Mais pourquoi les commerces laissent-ils leurs portes ouvertes, même par grand froid ?
CHAUFFAGE•A Nantes comme ailleurs, un grand nombre de boutiques ne ferment pas leurs portes, même lorsque les températures chutent…Julie Urbach
L'essentiel
- Une pétition demande aux boutiques qui ouvrent leurs portes pendant l’hiver d’arrêter cette « pratique climaticide ».
- Les magasins, pour qui le premier argument est commercial, s’équipent pour certains de rideaux de chaleur.
Il suffit de remonter la rue Crébillon à Nantes (ou n’importe quel axe commerçant en France) pour s’en rendre compte. Alors que le thermomètre affiche péniblement les 4 °C ce mercredi matin, certaines boutiques se croient en plein été en laissant leurs portes grandes ouvertes. Une mauvaise habitude qui s’apparenterait même à « une pratique climaticide », alerte Anne, bénévole de l’association I Boycott Nantes. L’association vient de lancer une pétition en ligne rappelant que « le bâtiment est le plus gros consommateur d’énergie en France (42,5 %) » Le texte avait dépassé, mercredi, les 500 signatures.
Mais alors, pourquoi les magasins (en général les grandes enseignes), continuent-elles à agir ainsi ? L’argument serait d’abord commercial. « Avec la porte fermée, les clients pensent que l’on est fermé, avance sincèrement la gérante d’une franchise de restaurant, autour de la place du Commerce. J’ai fait le test et je vous assure que la fréquentation peut varier de 30 %. » Dans une grande enseigne de prêt-à-porter, on utilise un argument un peu plus étonnant. « Les clientes se cognaient dans la porte vitrée, il y a eu des accidents ! Et puis c’est difficile de la pousser, car elle se coince dans le tapis… »

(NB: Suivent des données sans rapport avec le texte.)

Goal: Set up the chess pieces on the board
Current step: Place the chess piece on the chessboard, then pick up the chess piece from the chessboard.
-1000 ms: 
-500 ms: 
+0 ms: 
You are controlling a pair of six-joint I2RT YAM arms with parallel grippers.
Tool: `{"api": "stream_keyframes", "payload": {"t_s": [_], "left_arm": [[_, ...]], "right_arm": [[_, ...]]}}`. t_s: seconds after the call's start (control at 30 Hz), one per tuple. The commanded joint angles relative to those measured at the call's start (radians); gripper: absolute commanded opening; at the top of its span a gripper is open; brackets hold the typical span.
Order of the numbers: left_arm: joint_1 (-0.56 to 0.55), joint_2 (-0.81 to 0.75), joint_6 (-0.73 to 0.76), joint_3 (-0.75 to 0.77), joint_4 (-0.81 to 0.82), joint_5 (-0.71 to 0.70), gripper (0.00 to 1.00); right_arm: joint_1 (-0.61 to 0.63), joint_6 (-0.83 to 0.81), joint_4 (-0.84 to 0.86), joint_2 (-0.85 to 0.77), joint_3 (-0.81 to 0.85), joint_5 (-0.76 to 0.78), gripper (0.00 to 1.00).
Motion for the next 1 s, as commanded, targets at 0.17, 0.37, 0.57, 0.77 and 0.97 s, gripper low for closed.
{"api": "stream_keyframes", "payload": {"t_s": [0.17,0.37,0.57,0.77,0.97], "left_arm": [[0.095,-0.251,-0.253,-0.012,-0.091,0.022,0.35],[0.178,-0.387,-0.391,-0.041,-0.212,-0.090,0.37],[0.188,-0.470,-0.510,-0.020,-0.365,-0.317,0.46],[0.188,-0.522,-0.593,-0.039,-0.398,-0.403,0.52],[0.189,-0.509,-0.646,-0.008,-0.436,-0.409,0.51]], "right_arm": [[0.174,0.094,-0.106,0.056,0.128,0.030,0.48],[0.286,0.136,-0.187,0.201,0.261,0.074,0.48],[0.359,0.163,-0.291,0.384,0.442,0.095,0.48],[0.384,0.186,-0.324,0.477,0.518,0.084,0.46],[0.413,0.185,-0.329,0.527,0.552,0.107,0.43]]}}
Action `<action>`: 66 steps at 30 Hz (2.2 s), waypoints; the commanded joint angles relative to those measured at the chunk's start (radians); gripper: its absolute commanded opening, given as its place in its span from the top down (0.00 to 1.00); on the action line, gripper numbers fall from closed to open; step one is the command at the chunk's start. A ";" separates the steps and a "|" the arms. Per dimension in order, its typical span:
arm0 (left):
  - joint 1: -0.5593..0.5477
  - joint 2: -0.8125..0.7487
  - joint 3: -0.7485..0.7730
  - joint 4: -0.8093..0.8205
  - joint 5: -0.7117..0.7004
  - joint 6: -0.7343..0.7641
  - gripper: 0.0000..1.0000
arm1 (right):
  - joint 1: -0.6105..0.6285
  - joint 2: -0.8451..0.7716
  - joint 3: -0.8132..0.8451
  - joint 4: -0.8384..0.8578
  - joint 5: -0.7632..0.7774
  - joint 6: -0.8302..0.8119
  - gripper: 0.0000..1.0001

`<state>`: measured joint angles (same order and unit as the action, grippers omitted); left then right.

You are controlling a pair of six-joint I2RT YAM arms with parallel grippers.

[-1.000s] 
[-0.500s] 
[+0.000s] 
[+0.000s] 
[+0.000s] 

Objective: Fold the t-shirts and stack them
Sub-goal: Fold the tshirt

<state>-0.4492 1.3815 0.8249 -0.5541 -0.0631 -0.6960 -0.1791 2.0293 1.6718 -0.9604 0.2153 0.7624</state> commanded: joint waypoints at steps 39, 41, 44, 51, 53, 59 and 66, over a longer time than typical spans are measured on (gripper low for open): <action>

Des « rideaux » pour « ne pas chauffer le trottoir »
Des raisons qui semblent bien éloignées de l’« urgence écologique » que dénoncent les signataires de la pétition, même si, chez certains commerçants, ça commence à bouger. Il faut dire que selon l’Ademe, qui recommande une température intérieure de 19 °C, « la part du poste chauffage représente environ 12 % de la facture énergétique d’un commerce ». Du coup, pour tenter de faire rimer commerce et écologie, des rideaux de chaleur (sortes de gros souffleurs) fleurissent au plafond, au niveau des portes : ce dispositif coûteux permettrait d’éviter une déperdition d’énergie, à hauteur de 90 %, selon le site Internet d’un constructeur. C’est lui qui provoque notamment ce gros « coup de chaud » quand on pénètre dans un magasin qui en est doté.
Si ce rideau permettrait de « ne pas chauffer le trottoir » tout en assurant le confort des vendeurs, son efficacité ne semble pas faire l’unanimité. « Notre boutique en a un, il est entretenu fréquemment, mais la sensation n’est pas la même que si l’on fermait la porte, reconnaît la responsable d’une boutique de vêtements pour femmes (et dont la porte est ouverte). Du coup, il nous arrive de régler le chauffage sur 25 pour avoir une température convenable dans la boutique. Et même de brancher un petit chauffage électrique derrière la caisse. Ecologiquement, ce n’est pas bon, c’est sûr… »
L’association des commerçants va se saisir de la question
Alors que certains commerces choisissent la solution de la porte automatique, d’autres se plaignent du coût que de tels travaux représentent. « Nous allons mettre le sujet sur la table, voir comment chacun peut s’y retrouver tout en œuvrant pour la transition énergétique », assure-t-on chez Plein Centre. L’association des commerçants nantais (et c’est une première en France, dit-on), vient en effet de recruter un animateur transition énergétique.
« La question des portes ouvertes fera partie de sa feuille de route, en lien avec l’objectif de la réduction de la facture énergétique. Nous nous intéresserons aussi à la réduction des déchets, et notamment des cartons, ou à la végétalisation des rues. » Chez I Boycott, on prend acte de ce premier pas. En espérant qu’il conduira à une nouvelle ligne de conduite commune chez les commerçants, nantais et au-delà.